> _TO DO_:
In the records that follow, find the line with "Here the format"; from there, retype every line exactly through the line with "124], [362, 91]]]", which also belongs to the answer.

[SUPPLIED DATA]

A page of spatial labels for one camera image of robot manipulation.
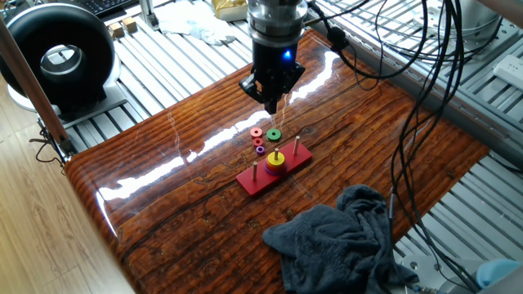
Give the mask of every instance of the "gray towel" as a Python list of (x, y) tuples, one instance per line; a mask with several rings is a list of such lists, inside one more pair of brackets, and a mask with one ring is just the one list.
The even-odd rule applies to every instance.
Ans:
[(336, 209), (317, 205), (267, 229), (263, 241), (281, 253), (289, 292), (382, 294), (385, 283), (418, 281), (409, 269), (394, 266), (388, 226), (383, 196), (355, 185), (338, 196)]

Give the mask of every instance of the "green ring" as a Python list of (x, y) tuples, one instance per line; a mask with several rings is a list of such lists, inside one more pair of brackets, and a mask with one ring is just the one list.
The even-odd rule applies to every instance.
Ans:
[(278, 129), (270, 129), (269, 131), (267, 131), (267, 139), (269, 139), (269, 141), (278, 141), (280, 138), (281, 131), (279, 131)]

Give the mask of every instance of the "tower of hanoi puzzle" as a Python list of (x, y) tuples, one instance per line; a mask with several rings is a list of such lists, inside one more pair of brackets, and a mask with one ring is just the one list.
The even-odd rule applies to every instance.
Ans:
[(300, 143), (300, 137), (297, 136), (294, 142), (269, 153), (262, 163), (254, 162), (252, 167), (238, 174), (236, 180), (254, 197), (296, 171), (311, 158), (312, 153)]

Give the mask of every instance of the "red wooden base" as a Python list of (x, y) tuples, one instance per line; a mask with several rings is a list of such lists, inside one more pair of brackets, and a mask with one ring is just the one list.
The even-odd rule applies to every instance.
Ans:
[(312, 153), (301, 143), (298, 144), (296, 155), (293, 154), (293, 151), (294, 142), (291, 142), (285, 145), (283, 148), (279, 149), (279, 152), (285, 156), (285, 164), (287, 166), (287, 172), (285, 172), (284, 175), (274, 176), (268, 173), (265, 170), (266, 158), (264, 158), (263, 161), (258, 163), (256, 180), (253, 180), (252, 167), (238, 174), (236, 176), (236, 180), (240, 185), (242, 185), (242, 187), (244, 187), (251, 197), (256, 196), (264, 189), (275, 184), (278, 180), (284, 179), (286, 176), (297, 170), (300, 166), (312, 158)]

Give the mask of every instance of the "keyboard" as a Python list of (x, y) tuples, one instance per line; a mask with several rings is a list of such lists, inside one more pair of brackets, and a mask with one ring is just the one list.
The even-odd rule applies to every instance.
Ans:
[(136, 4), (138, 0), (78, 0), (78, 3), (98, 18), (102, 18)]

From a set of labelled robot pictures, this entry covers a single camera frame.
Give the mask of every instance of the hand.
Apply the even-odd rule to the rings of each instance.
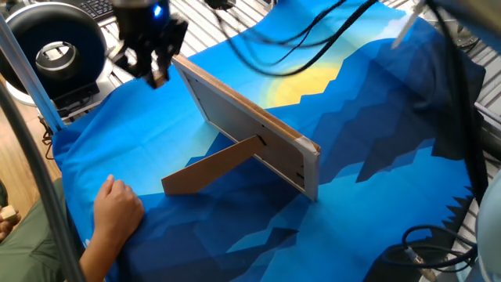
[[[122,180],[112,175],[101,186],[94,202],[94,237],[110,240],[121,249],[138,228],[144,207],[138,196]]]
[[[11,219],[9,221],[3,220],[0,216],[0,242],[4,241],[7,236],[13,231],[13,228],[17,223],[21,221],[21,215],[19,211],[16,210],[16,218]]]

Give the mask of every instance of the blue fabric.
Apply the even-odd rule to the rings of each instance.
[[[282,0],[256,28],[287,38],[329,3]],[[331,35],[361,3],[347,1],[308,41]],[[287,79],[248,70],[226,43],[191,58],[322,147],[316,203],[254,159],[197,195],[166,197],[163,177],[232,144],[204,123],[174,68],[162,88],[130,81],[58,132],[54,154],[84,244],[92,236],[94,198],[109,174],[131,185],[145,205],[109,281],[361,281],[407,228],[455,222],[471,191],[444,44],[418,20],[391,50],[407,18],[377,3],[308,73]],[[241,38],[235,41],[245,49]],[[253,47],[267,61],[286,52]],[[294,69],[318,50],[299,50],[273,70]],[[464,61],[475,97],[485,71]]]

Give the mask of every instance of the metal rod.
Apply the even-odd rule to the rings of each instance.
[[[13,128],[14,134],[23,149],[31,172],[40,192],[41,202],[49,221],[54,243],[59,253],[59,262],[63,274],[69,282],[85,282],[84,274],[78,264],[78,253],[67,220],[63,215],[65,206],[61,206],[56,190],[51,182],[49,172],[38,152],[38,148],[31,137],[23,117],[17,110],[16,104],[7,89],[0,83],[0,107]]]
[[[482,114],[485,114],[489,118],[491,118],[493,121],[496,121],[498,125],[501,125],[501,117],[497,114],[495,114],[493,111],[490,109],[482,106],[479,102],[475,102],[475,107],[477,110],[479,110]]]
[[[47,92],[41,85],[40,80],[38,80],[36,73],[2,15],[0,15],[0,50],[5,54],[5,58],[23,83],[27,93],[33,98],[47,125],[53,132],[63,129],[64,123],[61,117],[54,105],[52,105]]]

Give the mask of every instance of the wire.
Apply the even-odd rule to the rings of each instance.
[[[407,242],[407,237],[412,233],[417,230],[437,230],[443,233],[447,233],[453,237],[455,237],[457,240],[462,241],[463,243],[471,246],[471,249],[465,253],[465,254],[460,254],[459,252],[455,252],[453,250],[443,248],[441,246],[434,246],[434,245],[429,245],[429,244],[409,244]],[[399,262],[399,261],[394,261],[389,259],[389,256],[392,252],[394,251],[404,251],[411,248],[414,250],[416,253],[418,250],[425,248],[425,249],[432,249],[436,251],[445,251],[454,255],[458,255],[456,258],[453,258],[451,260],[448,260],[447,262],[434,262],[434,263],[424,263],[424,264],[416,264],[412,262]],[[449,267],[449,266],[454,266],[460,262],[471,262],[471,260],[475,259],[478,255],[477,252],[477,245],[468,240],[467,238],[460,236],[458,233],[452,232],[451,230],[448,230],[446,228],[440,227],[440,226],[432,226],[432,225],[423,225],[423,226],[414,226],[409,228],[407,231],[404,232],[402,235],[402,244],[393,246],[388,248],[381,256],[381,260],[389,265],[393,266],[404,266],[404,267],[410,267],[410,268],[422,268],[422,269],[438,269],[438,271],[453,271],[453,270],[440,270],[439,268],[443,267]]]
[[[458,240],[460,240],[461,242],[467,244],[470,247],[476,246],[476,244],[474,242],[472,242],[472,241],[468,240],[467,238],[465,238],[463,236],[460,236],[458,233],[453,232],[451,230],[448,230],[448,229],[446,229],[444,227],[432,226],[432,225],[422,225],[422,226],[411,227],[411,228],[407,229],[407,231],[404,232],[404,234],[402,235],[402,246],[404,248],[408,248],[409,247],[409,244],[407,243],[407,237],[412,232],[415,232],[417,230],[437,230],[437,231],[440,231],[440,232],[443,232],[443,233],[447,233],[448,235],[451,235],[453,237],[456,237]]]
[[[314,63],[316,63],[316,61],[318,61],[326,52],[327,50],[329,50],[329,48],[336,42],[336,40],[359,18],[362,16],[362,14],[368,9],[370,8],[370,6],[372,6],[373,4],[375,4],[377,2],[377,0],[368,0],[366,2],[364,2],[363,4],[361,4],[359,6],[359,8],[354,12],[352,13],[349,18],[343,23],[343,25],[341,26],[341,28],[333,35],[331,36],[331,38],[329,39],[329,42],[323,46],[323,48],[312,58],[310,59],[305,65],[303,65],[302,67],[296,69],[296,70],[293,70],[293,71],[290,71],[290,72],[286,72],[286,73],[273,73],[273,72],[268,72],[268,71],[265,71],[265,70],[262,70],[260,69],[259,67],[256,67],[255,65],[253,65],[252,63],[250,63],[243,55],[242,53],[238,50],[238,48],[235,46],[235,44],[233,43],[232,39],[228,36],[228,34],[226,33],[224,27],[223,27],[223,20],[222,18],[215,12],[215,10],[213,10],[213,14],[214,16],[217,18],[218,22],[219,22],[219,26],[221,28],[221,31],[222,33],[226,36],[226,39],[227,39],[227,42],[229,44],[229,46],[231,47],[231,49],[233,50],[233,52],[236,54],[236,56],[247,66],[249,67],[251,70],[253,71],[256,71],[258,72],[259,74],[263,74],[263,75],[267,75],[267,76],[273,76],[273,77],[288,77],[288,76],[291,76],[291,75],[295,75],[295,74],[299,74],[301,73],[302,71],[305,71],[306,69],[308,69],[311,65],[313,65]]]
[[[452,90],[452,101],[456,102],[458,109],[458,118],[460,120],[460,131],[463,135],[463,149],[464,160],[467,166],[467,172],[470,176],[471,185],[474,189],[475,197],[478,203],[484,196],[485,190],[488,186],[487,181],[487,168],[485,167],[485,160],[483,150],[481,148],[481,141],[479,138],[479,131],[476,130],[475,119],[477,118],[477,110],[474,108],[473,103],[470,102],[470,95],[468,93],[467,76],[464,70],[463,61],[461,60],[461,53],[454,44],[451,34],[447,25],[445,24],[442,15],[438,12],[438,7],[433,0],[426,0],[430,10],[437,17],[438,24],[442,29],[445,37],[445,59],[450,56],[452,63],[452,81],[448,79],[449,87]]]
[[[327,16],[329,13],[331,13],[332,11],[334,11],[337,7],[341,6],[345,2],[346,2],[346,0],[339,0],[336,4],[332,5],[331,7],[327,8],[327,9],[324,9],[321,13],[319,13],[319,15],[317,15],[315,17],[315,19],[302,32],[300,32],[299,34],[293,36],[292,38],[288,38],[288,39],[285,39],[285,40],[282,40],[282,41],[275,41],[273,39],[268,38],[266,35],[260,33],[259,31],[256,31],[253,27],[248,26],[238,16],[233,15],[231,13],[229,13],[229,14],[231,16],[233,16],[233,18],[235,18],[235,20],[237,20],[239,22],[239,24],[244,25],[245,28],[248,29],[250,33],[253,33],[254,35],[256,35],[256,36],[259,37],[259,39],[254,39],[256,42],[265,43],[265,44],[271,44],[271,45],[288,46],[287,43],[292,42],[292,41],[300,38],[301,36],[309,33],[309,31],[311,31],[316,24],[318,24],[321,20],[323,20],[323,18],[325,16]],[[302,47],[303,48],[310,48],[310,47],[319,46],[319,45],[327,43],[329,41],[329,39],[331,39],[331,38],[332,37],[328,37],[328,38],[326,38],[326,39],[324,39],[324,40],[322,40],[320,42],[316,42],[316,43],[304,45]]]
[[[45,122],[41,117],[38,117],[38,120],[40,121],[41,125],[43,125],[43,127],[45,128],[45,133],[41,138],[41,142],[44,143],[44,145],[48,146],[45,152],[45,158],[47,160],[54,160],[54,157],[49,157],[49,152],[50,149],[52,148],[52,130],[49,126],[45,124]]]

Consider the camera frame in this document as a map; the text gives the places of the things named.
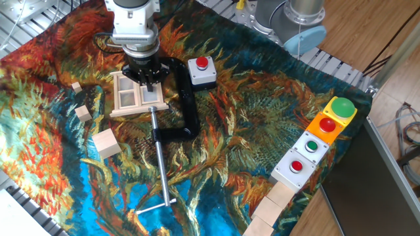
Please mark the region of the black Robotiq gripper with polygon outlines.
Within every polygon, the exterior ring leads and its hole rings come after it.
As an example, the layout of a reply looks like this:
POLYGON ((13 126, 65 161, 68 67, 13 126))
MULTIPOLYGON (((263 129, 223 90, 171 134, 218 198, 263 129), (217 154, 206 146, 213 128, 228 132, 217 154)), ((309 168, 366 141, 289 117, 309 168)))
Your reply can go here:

[/SUPPLIED DATA]
[SUPPLIED DATA]

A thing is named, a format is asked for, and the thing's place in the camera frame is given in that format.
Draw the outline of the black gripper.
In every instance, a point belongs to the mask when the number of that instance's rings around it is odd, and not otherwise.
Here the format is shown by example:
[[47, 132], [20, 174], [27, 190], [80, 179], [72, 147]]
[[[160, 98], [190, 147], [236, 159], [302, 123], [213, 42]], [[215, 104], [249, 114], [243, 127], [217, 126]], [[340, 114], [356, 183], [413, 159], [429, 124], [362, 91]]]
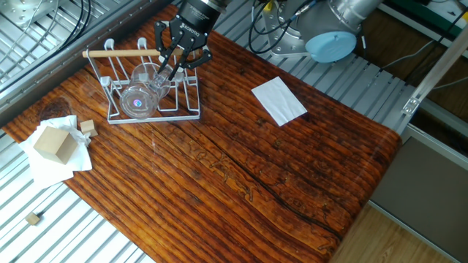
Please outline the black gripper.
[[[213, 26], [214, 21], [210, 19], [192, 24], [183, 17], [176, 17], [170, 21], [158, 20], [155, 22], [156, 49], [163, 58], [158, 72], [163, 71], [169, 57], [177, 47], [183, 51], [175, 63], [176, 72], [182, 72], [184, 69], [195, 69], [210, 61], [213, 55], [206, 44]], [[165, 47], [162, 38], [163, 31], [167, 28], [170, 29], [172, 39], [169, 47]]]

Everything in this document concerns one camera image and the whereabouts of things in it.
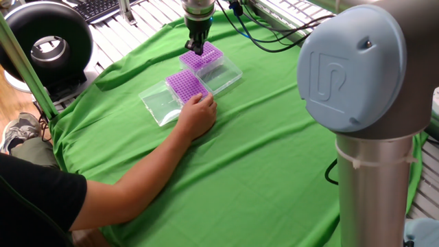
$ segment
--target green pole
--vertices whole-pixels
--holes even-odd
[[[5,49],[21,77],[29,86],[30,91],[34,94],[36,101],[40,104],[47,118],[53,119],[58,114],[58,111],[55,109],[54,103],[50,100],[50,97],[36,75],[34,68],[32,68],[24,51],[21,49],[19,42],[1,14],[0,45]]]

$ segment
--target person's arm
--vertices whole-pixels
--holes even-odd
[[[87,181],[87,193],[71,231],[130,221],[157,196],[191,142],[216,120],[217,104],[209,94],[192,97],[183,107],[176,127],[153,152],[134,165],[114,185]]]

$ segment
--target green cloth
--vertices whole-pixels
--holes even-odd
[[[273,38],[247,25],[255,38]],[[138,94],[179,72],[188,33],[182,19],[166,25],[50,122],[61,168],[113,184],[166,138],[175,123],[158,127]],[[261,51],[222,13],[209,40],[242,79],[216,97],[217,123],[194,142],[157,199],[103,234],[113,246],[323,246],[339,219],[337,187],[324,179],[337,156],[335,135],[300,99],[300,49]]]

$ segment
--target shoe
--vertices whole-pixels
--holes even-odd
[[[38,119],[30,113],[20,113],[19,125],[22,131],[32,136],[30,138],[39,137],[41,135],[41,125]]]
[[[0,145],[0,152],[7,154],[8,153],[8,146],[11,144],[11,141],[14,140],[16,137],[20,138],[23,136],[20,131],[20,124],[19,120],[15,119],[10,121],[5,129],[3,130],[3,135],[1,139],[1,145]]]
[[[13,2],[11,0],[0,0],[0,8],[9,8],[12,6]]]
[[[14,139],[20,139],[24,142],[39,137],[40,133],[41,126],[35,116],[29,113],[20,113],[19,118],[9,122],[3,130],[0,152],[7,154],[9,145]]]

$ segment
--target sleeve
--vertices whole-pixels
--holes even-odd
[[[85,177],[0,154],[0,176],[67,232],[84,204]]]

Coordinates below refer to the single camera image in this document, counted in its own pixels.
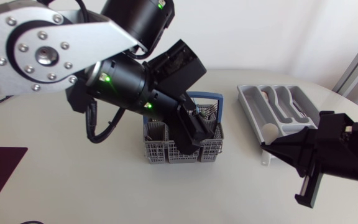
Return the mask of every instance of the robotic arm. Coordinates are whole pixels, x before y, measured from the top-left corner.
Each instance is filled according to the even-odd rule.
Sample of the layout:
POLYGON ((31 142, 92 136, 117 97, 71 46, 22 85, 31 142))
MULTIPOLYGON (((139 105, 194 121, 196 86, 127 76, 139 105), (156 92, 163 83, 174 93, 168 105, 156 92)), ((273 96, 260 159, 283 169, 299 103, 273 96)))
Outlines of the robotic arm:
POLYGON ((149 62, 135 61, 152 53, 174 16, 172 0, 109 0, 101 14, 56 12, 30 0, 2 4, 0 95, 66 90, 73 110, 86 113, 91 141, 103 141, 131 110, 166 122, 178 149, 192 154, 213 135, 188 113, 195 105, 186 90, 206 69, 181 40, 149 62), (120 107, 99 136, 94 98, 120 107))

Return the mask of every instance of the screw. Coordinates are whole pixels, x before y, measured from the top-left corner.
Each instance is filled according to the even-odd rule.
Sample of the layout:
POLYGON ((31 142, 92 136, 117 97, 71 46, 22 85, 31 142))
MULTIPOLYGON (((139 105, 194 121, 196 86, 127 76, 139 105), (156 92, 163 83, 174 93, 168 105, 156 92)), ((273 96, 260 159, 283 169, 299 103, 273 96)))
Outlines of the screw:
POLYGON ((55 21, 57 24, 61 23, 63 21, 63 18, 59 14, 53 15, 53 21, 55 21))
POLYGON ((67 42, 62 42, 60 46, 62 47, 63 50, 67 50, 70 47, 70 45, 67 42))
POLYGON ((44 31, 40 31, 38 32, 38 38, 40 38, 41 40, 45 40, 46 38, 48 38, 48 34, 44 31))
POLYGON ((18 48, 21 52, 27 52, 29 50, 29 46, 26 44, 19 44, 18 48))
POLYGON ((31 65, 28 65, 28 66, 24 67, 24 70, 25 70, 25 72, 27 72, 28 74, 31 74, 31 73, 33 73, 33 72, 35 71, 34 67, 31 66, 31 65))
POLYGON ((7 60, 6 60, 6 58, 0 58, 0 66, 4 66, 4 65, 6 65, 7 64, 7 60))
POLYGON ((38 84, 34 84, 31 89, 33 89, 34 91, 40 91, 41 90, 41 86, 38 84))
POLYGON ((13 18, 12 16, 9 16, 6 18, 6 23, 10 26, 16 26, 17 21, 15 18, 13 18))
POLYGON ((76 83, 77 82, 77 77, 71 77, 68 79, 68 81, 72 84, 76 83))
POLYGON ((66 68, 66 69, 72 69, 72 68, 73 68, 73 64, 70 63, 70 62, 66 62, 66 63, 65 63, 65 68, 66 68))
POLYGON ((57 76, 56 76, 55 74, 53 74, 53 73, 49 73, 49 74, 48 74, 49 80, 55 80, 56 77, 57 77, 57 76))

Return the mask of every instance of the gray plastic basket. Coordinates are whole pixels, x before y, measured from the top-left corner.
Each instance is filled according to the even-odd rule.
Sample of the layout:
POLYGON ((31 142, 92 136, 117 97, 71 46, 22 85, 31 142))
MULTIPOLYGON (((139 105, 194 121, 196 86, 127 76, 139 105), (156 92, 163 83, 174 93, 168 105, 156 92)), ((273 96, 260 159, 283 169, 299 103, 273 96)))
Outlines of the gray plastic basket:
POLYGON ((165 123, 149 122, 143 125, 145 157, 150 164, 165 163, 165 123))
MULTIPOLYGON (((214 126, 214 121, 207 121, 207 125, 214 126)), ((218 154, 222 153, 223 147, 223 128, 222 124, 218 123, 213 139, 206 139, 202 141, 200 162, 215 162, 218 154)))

[/SUPPLIED DATA]

> _RESULT BELOW_:
Here the format is shown by example:
[[47, 132], [20, 174], [27, 190], [80, 179], [72, 147]]
[[[160, 98], [190, 147], [236, 159], [302, 123], [213, 42]], [[215, 104], [249, 114], [243, 127], [217, 126]], [[340, 114], [356, 183], [413, 159], [429, 124], [362, 91]]]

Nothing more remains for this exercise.